Exercise:
Look through the material for lines with the word "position", and copy each one.

Dataset excerpt:
┌──
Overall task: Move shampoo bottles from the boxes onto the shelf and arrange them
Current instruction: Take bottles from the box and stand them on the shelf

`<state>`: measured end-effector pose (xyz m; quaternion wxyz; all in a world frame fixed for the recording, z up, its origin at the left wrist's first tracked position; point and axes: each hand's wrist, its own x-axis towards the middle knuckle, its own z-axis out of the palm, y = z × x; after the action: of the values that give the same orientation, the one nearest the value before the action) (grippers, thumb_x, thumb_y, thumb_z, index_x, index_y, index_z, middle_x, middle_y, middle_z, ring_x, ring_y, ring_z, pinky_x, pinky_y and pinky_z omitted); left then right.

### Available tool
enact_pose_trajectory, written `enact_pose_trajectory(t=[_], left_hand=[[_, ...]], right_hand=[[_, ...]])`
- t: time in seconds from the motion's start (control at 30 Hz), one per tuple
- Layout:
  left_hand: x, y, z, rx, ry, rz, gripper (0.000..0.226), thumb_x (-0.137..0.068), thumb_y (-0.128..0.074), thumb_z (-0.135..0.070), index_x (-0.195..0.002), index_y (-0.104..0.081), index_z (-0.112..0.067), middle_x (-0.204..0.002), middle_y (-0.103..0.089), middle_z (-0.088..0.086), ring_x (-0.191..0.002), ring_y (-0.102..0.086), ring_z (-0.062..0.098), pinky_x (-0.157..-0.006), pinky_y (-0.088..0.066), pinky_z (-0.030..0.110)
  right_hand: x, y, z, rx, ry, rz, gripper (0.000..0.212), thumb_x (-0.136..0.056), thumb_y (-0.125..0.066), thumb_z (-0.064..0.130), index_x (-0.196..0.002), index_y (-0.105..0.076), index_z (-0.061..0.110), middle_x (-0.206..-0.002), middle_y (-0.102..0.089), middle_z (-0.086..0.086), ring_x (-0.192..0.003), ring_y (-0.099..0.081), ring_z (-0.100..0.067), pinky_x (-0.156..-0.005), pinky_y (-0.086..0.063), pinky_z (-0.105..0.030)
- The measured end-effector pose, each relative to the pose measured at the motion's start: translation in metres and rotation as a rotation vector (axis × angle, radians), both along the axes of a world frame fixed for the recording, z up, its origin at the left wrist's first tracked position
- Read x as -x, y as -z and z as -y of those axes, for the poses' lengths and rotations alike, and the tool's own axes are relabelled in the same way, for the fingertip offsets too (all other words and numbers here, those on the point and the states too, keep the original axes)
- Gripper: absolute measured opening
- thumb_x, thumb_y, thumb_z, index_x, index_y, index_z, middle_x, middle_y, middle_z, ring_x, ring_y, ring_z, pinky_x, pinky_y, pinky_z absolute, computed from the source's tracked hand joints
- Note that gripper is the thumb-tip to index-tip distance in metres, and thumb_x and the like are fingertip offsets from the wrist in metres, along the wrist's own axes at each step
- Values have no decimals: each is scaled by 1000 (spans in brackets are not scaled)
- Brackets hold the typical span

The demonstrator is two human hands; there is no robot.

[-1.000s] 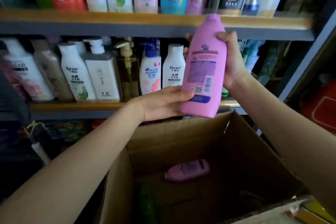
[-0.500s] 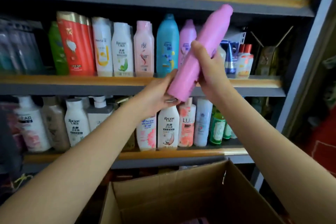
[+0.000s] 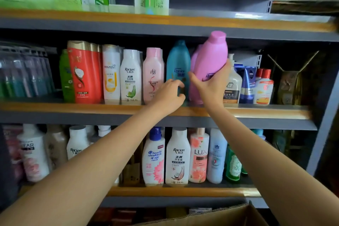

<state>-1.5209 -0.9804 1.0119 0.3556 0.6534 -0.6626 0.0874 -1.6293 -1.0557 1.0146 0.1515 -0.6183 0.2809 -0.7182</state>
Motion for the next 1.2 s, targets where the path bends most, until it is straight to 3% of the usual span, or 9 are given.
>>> enact_pose_trajectory(t=[0.07,0.17,0.23,0.37,0.57,0.83,1.2], left_hand=[[0,-2,5,-2,-10,36,39,-89,-50,-12,-128,-52,-12,-131,-48,11,-121,-44,27,-102,-36,34],[-1,-3,11,-1,-14,56,39,-88,-51,-14,-127,-52,-12,-131,-48,11,-119,-47,28,-101,-38,36],[-2,-2,15,-5,-25,61,39,-89,-51,-15,-127,-52,-13,-131,-48,10,-120,-46,28,-101,-38,35],[-3,0,19,5,-33,40,37,-91,-51,-14,-128,-52,-12,-134,-46,9,-123,-43,25,-97,-37,30],[-2,-1,20,-24,-6,77,42,-89,-50,-13,-132,-49,-13,-136,-43,8,-124,-42,26,-100,-37,32],[-4,2,20,-52,-51,268,45,-91,-48,-17,-136,-45,-18,-140,-39,2,-119,-38,30,-105,-28,36],[-4,2,18,-75,-67,325,45,-91,-46,-19,-136,-44,-17,-139,-38,5,-121,-35,31,-104,-28,38]], right_hand=[[-4,4,10,-53,51,-61,87,-63,-84,25,-128,-32,-1,-118,-42,-9,-109,-43,-18,-94,-36,-20],[-6,0,23,-165,127,-87,82,-63,-82,32,-121,-34,-2,-117,-45,-16,-107,-49,-28,-92,-43,-41],[-5,-8,27,-262,191,-186,83,-65,-80,39,-121,-33,0,-121,-46,-16,-111,-49,-31,-91,-43,-45],[-5,-21,24,-365,322,-470,91,-67,-74,53,-128,-29,2,-135,-41,-12,-127,-35,-32,-100,-36,-44],[-3,-11,23,-382,264,-550,89,-69,-75,49,-128,-28,0,-131,-40,-16,-119,-48,-34,-88,-43,-41],[-3,-4,18,-466,285,-493,87,-67,-78,47,-124,-30,2,-129,-42,-18,-116,-51,-38,-86,-45,-42],[-3,-4,25,-533,289,-471,87,-69,-76,48,-127,-31,0,-131,-40,-18,-119,-46,-33,-87,-43,-37]])
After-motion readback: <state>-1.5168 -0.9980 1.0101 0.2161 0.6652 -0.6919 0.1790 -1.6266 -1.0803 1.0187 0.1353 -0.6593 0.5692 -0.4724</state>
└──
Answer to this exercise:
`<state>`: measured end-effector pose (xyz m; quaternion wxyz; all in a world frame fixed for the recording, z up, its origin at the left wrist's first tracked position; point and axes: each hand's wrist, its own x-axis towards the middle knuckle, its own z-axis out of the palm, y = z × x; after the action: of the values that give the same orientation, the one nearest the value before the action) (grippers, thumb_x, thumb_y, thumb_z, index_x, index_y, index_z, middle_x, middle_y, middle_z, ring_x, ring_y, ring_z, pinky_x, pinky_y and pinky_z omitted); left then right.
- The measured end-effector pose, each relative to the pose measured at the motion's start: translation in metres and rotation as a rotation vector (axis × angle, radians), both along the axes of a world frame fixed for the recording, z up, its origin at the left wrist's first tracked position

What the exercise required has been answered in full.